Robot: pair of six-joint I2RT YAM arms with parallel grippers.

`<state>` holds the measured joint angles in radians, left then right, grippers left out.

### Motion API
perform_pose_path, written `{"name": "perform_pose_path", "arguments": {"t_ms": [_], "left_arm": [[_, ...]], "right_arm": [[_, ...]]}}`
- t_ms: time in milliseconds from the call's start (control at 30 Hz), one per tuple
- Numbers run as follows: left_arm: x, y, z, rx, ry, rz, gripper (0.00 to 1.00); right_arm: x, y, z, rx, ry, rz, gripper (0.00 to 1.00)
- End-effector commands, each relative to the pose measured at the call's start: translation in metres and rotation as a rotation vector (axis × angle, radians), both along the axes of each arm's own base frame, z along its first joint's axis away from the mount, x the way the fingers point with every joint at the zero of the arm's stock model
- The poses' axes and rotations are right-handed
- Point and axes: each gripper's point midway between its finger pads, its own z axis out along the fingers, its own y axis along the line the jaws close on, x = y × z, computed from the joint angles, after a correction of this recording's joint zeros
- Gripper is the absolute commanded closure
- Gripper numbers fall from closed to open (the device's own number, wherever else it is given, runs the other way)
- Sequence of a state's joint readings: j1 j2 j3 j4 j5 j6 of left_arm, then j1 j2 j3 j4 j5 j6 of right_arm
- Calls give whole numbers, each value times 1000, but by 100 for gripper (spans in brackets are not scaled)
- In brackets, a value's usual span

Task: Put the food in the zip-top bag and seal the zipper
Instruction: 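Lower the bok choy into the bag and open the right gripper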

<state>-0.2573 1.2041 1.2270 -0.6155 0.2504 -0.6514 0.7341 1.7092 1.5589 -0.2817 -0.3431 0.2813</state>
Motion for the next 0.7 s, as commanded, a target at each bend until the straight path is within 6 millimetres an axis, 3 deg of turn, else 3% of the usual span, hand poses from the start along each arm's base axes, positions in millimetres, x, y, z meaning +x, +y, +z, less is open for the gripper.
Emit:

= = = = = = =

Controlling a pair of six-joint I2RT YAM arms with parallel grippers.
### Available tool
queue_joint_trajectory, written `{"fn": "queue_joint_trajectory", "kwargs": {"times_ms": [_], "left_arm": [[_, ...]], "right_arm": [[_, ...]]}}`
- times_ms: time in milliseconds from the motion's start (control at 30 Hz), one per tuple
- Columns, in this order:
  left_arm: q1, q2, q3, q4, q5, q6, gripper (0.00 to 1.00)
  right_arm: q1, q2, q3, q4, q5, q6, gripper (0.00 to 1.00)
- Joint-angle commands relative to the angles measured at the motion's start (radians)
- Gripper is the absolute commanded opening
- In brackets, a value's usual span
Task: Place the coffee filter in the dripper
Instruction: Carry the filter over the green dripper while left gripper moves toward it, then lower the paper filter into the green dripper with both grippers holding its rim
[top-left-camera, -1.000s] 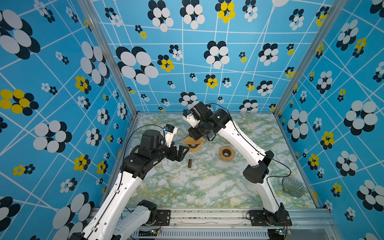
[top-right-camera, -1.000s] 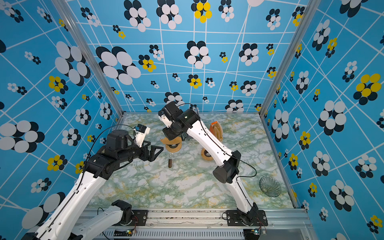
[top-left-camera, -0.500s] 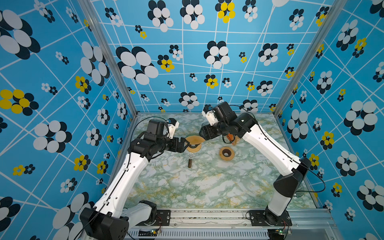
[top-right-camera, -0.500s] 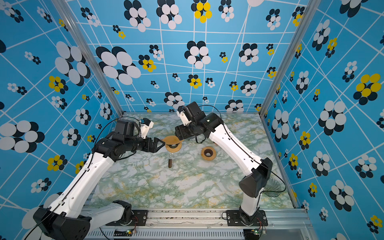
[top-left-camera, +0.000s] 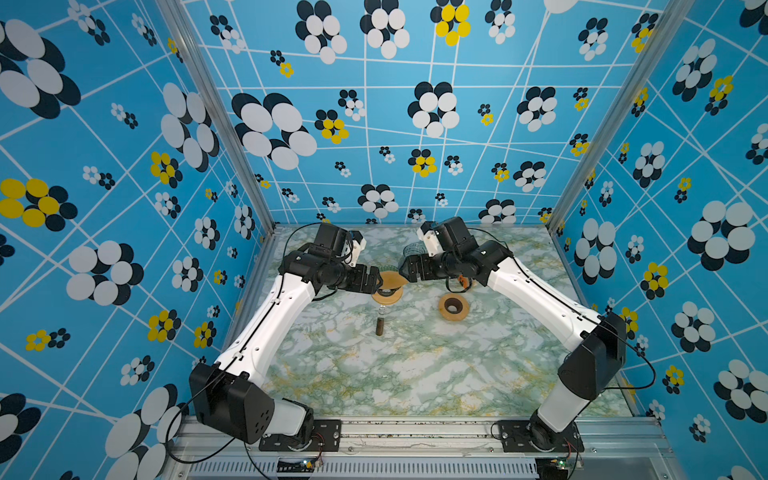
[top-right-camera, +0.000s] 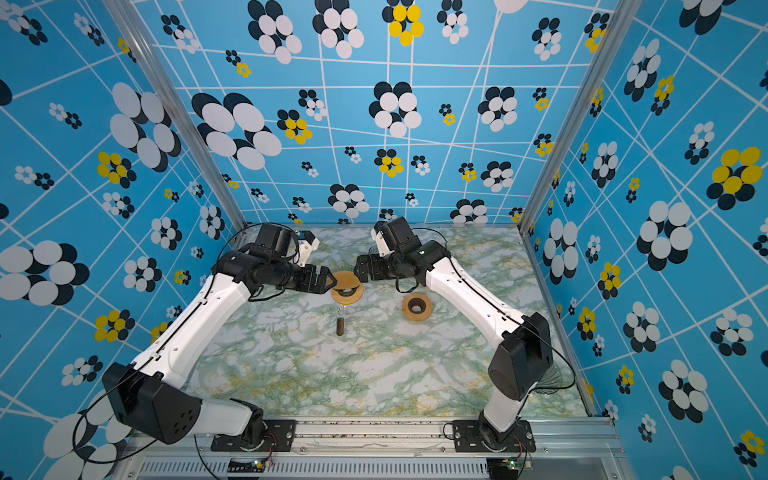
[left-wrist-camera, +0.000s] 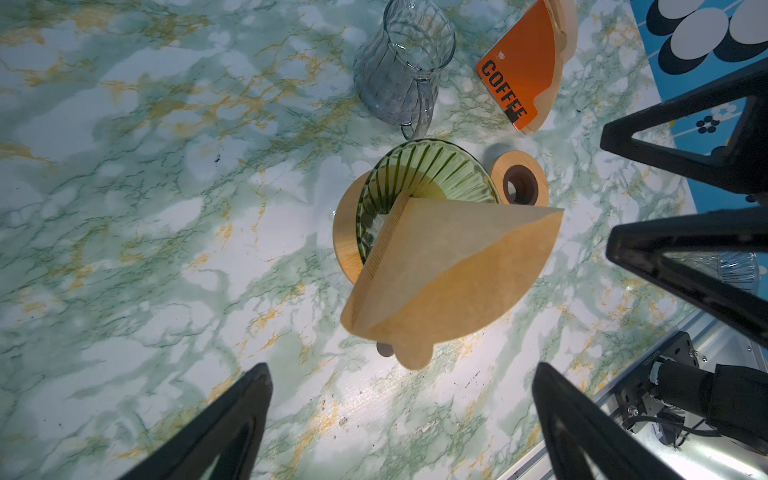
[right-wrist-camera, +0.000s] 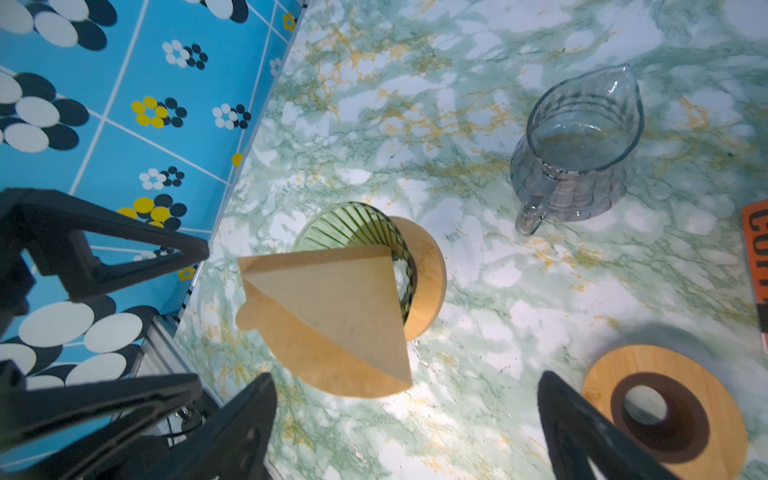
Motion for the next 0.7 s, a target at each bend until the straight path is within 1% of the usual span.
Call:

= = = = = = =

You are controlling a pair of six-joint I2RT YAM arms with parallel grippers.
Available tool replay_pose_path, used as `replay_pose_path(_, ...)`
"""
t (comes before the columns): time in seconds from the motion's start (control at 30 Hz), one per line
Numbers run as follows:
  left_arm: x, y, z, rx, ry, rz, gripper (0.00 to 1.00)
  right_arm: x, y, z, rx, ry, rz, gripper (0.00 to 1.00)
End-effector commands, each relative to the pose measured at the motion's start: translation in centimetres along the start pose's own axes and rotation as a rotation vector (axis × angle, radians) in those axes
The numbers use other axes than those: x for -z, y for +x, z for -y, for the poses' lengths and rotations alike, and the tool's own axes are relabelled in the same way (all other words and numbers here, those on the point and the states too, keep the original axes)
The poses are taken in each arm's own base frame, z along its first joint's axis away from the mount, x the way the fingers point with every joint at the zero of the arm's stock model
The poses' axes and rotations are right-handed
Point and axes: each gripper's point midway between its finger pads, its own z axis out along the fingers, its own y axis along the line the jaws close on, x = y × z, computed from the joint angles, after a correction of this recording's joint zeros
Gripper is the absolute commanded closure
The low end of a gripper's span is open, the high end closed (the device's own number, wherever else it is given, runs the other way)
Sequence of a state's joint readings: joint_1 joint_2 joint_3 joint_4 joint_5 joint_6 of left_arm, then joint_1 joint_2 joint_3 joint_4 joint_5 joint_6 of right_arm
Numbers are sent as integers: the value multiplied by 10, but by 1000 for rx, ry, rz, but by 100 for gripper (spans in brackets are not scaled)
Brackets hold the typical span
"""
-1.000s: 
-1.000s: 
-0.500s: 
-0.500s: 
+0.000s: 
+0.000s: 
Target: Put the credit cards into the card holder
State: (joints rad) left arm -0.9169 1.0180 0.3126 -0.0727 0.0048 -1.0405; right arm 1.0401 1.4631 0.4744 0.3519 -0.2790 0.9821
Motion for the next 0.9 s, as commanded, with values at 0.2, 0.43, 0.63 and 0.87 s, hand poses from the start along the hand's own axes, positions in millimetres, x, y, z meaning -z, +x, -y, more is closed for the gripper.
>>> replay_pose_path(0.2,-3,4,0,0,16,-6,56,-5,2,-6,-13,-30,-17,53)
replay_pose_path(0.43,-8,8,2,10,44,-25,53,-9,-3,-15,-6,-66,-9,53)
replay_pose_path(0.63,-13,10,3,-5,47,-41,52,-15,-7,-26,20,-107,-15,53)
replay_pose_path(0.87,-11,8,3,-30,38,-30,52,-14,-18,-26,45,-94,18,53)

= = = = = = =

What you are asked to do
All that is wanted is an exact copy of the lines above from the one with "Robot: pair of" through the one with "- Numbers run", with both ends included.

Response area
Robot: pair of six-joint I2RT YAM arms with parallel grippers.

`<state>` holds the measured joint angles in radians, left then right, grippers left out.

### Motion API
perform_pose_path, written `{"name": "perform_pose_path", "arguments": {"t_ms": [_], "left_arm": [[_, ...]], "right_arm": [[_, ...]]}}`
- t_ms: time in milliseconds from the call's start (control at 30 Hz), one per tuple
- Numbers run as follows: left_arm: x, y, z, rx, ry, rz, gripper (0.00 to 1.00); right_arm: x, y, z, rx, ry, rz, gripper (0.00 to 1.00)

Nothing further remains in this exercise.